Some users took that as a long-term price signal. Others now question why the asset has not reached those expectations. Schwartz, however, says the message was never about price. It was about how payments work.

What the 2017 Post Actually Said

Back in 2017, David Schwartz explained how value moves through $XRP. He used a simple example. The idea was straightforward.

It *can't* be dirt cheap. That doesn't make any sense. If $XRP costs $1, they'd need a million $XRP which would cost $1 million. If $XRP cost a million dollars, they'd need one $XRP which would, again, cost $1 million. 1/2

— David 'JoelKatz' Schwartz (@JoelKatz) November 20, 2017

No matter the token price, the total value transferred stays the same. He added another key point. “Higher prices make payments cheaper.” This referred to liquidity. When the price is higher, fewer tokens are needed. That reduces friction in large transfers. At the time, the post was seen as a technical explanation. But over the years, it took on a different meaning for some holders.

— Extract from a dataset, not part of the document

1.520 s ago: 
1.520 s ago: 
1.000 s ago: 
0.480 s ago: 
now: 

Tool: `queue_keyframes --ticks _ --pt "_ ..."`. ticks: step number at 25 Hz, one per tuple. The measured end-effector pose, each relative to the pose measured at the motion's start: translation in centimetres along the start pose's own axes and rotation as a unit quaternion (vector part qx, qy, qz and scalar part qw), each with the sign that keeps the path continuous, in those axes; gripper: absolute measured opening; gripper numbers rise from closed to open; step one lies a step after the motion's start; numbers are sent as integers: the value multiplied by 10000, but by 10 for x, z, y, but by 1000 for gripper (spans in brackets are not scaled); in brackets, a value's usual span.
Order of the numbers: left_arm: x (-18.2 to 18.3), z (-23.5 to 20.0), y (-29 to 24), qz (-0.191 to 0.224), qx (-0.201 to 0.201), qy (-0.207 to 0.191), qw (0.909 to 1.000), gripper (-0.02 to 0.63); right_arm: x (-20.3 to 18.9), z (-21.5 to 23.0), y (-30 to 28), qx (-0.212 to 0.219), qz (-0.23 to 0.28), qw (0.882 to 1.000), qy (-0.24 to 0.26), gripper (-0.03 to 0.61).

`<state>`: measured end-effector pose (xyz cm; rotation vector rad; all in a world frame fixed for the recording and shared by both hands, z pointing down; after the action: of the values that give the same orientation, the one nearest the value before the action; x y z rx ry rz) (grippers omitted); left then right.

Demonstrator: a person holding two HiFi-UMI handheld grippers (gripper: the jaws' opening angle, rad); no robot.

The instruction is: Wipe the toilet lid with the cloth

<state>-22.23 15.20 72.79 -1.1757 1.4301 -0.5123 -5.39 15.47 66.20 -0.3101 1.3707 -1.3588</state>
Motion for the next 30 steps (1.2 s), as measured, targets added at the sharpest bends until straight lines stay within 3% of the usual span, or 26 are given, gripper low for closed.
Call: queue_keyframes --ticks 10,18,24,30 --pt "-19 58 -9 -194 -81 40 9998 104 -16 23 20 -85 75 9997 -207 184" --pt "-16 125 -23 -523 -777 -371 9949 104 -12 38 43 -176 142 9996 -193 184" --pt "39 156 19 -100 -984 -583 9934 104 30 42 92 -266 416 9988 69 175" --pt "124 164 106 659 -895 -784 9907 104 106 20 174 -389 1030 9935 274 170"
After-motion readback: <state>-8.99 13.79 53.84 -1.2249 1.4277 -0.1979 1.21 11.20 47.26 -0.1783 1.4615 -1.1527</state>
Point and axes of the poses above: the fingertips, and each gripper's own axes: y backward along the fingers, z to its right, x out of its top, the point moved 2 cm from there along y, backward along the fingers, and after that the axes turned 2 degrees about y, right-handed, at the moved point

Why the Debate Returned Now

The discussion resurfaced as users revisited old statements. Some argued that the 2017 logic implied strong future price growth. Others questioned whether the message created false expectations. That led to direct criticism of David Schwartz. In response, he pushed back clearly. “You’re thinking about it from the point of view of an $XRP holder.” He explained that the original comment focused on payments, not investment returns. From a user’s view, price matters for profit. From a system’s view, price only changes how many tokens are used. That distinction sits at the center of the current debate.

Payments Logic vs Investor Expectations

The gap between these two views is important. Ripple built $XRP as a bridge asset for payments. In that role, efficiency matters more than speculation. A higher price can make large transfers smoother. But it does not guarantee price growth. Schwartz stressed that his explanation was neutral. It described how systems behave, not how markets will move.

He also addressed broader concerns about adoption. When asked why banks would use $XRP if it benefits Ripple, he responded: “Yeah, this makes business sense… but we don’t want to do it because it also makes this other company money.” The comment highlighted a basic point. Businesses usually act on utility, not on who else profits.

Bigger Questions Around Crypto Utility

The discussion also touched on competition from stablecoins. David Schwartz acknowledged that stablecoins can work better in some cases. But he pointed out limits. Stablecoins depend on issuers. They can be frozen. They are tied to one currency. By contrast, cryptocurrencies like $XRP can move across regions without those constraints. That makes them useful in certain global payment scenarios. Still, adoption depends on real demand, not theory. However, that is where the story remains unfinished. Years after the original post, the same question still lingers. Not what $XRP should be worth but how much of its intended use will actually take hold.